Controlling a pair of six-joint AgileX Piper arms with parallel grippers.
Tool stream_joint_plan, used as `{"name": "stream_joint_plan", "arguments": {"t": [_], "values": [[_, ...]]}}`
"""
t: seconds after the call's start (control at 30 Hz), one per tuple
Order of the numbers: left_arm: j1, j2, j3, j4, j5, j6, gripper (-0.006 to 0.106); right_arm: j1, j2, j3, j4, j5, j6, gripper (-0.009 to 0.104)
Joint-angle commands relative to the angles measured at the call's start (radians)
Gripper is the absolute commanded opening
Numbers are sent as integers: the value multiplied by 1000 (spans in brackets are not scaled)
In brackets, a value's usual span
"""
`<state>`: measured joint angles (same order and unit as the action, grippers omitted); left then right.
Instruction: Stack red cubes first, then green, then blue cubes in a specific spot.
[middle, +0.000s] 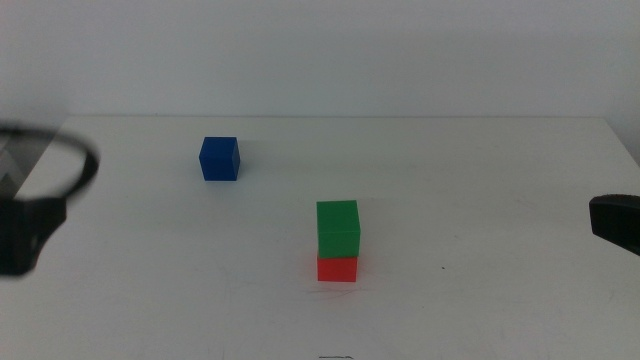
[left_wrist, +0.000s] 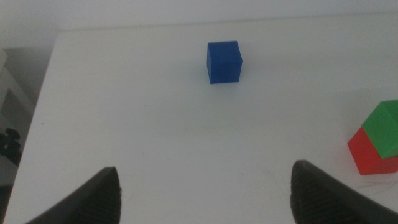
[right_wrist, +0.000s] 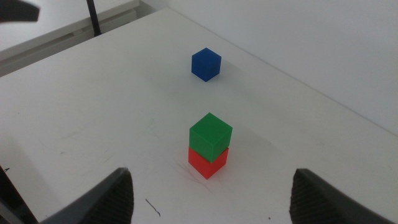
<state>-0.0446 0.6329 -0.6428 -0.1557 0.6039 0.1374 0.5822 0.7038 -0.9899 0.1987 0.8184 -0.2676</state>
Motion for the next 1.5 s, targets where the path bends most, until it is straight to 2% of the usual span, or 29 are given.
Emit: {"name": "stream_joint_plan", "arguments": {"t": [0.0, 0.4, 0.57, 1.13, 1.47], "values": [[0, 101, -124, -3, 1, -4, 94, -8, 0, -19, 4, -72, -16, 64], [0, 600, -525, -19, 279, -45, 94, -8, 0, -19, 4, -72, -16, 64], [0, 792, -733, 24, 396, -45, 94, -8, 0, -19, 4, -72, -16, 64], [-95, 1457, -1472, 41, 562, -76, 94, -8, 0, -19, 4, -72, -16, 64], [-116, 1691, -1695, 43, 569, -110, 94, -8, 0, -19, 4, -72, -16, 64]]}}
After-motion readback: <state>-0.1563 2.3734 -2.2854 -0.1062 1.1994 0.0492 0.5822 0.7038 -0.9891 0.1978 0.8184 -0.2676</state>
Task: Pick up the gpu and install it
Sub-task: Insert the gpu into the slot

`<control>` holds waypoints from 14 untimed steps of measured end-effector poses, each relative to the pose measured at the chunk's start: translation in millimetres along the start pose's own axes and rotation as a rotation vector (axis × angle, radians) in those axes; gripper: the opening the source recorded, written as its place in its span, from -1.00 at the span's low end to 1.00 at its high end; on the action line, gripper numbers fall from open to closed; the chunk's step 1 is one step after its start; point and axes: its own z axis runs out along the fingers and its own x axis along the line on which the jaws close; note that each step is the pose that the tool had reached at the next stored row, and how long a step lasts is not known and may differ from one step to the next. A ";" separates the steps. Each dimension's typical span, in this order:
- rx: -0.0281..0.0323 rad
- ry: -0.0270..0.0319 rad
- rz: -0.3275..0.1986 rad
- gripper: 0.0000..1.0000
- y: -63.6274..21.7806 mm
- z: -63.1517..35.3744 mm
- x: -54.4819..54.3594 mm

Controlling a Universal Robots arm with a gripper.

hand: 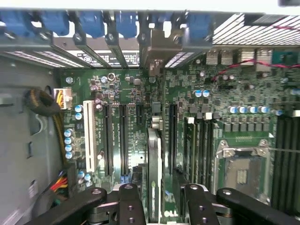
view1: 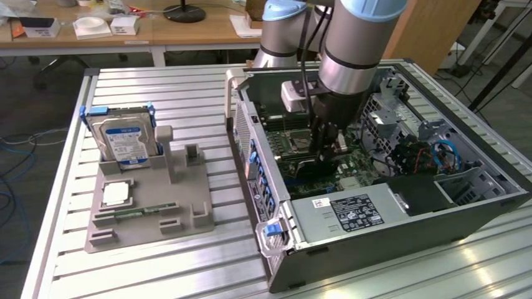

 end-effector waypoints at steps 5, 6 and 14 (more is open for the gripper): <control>0.0000 -0.0006 0.000 -0.36 -0.2 -3.8 -0.2; 0.0000 -0.0005 0.000 -0.49 -0.2 -3.9 -0.2; -0.0526 0.0056 0.003 -0.79 -8.7 -3.4 -0.5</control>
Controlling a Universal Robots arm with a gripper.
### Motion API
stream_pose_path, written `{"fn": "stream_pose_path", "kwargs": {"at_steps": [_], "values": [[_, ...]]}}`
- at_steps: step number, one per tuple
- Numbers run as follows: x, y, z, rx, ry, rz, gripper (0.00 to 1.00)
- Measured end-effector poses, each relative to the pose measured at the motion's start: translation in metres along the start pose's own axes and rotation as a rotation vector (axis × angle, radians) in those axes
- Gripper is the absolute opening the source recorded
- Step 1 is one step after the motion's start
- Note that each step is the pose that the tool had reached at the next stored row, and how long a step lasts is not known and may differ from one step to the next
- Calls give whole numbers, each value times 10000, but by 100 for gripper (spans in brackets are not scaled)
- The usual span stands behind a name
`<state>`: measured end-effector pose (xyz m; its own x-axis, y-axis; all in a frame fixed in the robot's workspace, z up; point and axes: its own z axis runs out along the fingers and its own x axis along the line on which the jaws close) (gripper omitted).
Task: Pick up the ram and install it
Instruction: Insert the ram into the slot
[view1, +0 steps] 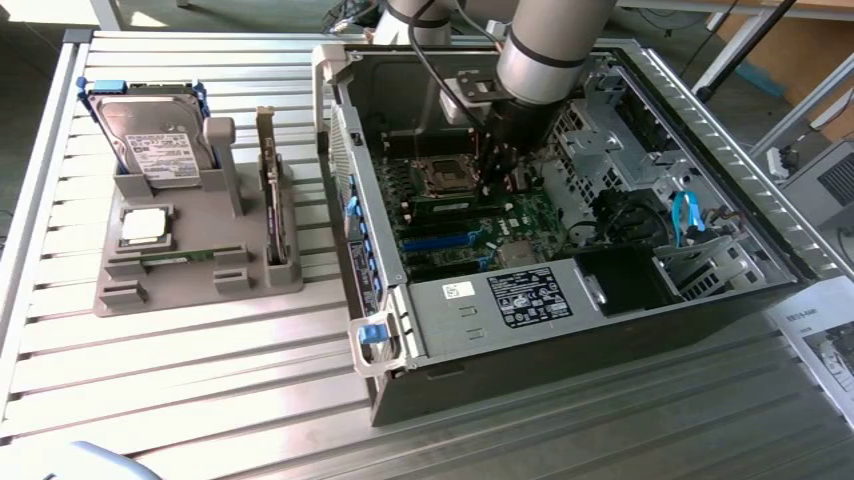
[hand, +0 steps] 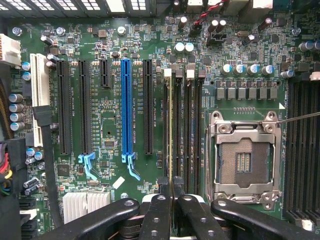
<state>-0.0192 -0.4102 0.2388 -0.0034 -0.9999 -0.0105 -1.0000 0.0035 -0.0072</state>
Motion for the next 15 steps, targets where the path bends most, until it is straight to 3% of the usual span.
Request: {"fn": "stream_pose_path", "kwargs": {"at_steps": [15], "values": [[0, 0, 14, 0, 0, 7, 12]]}}
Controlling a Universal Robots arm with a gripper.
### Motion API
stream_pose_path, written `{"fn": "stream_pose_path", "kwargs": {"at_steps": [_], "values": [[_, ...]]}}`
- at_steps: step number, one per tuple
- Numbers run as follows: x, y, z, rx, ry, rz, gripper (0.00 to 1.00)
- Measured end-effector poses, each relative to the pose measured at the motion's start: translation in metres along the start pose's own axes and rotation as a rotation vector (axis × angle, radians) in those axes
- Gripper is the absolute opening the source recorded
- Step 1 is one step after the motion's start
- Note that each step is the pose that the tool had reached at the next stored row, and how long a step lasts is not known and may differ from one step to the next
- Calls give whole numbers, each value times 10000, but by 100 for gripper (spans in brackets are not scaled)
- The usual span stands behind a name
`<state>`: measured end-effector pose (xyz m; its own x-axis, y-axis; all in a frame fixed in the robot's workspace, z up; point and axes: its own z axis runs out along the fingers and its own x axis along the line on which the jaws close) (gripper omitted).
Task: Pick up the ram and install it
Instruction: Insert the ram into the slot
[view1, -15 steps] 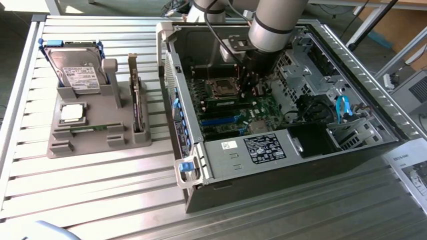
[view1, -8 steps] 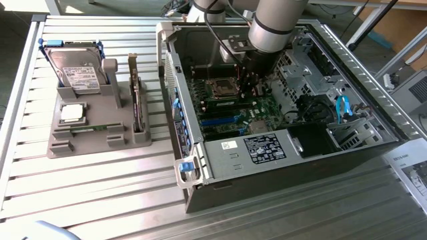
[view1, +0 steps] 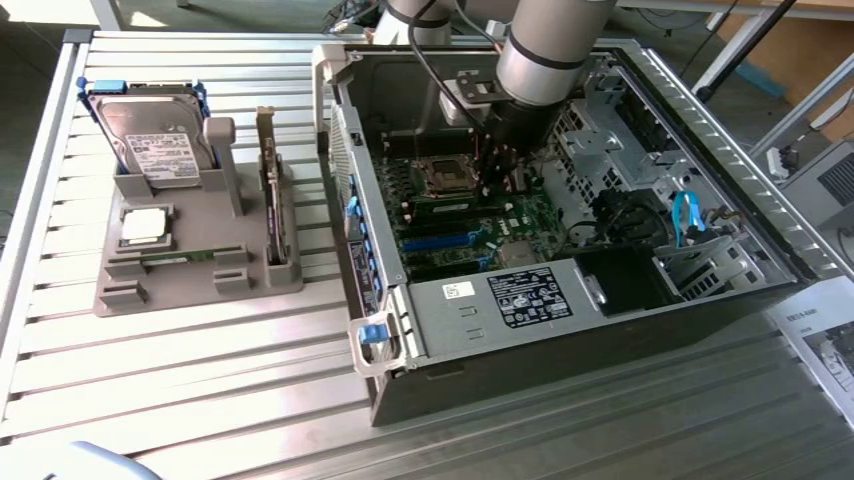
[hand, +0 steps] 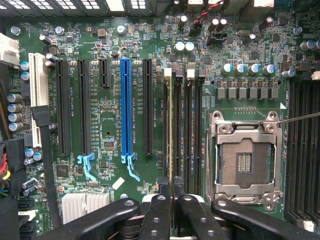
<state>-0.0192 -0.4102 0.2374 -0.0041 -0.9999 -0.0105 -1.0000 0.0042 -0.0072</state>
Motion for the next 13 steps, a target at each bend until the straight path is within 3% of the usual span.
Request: {"fn": "stream_pose_path", "kwargs": {"at_steps": [13], "values": [[0, 0, 28, 0, 1, 0, 12]]}}
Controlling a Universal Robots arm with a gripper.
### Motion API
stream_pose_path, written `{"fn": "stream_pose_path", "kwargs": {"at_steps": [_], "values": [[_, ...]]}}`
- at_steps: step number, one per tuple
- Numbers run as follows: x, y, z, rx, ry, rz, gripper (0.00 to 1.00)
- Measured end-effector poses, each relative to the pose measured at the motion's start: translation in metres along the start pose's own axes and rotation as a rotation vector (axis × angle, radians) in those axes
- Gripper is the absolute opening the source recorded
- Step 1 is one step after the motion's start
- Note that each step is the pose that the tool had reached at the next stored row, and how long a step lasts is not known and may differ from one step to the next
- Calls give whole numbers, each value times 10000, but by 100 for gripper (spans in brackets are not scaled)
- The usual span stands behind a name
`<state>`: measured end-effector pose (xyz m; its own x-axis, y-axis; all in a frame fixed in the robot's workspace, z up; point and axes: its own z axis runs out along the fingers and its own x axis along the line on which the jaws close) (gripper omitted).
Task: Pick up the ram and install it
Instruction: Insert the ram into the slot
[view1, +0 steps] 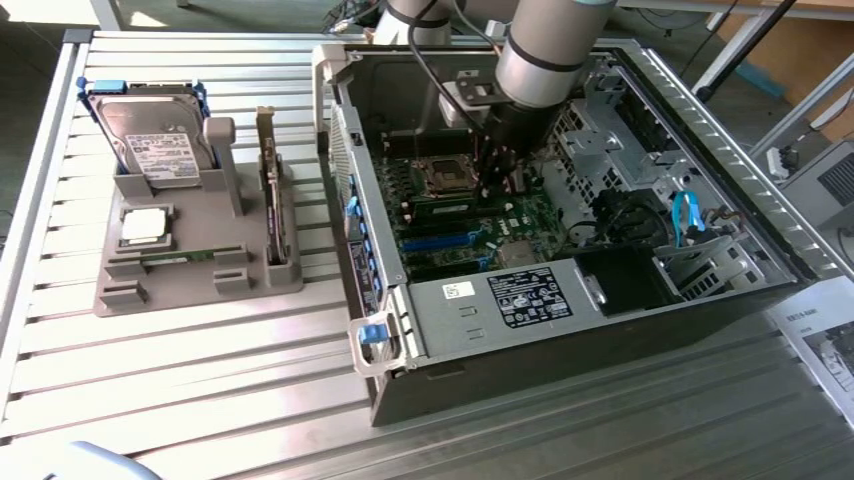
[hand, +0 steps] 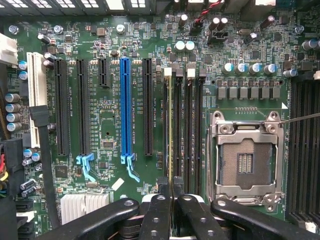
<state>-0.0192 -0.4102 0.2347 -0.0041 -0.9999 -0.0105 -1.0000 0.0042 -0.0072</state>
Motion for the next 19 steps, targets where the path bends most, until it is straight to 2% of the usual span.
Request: {"fn": "stream_pose_path", "kwargs": {"at_steps": [19], "values": [[0, 0, 30, 0, -1, 0, 13]]}}
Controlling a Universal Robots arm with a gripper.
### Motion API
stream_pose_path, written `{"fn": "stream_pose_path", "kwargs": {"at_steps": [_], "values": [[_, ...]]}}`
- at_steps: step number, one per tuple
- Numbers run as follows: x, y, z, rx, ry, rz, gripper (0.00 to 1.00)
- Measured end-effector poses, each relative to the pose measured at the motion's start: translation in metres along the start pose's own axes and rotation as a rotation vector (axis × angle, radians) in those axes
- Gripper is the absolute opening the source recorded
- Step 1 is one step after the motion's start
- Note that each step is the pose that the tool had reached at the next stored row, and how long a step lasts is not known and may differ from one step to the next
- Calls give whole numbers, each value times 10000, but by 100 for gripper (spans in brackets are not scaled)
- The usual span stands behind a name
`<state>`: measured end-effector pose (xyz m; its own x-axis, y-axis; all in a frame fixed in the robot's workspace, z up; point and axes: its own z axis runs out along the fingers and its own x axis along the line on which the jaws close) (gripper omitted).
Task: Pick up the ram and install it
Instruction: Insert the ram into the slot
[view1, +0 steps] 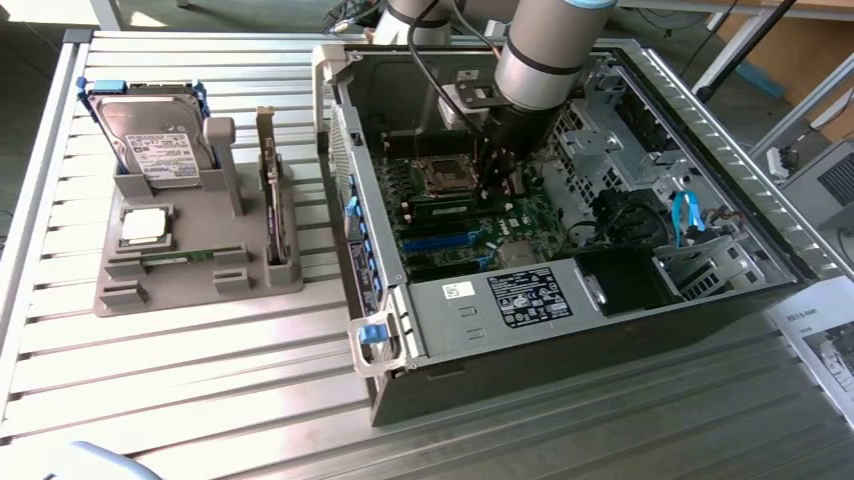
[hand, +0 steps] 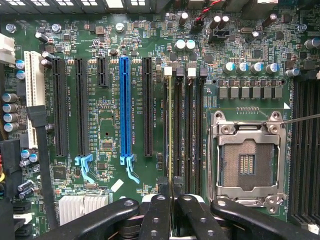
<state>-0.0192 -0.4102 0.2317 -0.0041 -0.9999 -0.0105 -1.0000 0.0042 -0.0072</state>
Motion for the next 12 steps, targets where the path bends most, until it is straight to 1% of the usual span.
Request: {"fn": "stream_pose_path", "kwargs": {"at_steps": [1, 2, 3, 4, 12], "values": [[0, 0, 0, 0, 1, 0, 13], [0, 0, 0, 0, 0, 0, 18], [0, 0, 0, 0, 0, 0, 18], [0, 0, 0, 0, 0, -1, 25], [0, 0, -11, 0, 2, 0, 25]]}}
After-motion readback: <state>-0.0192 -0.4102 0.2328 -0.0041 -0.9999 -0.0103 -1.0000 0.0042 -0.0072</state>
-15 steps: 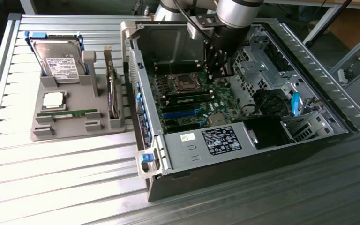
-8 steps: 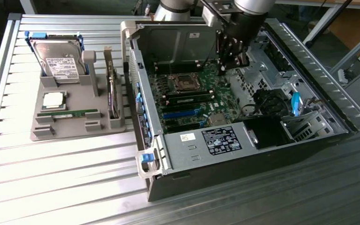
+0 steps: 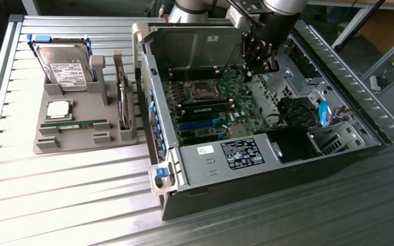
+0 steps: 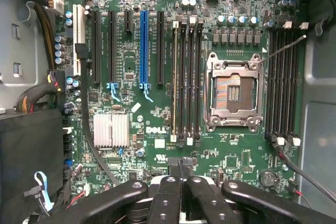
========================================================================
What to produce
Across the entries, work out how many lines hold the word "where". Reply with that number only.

Reply to the exercise
4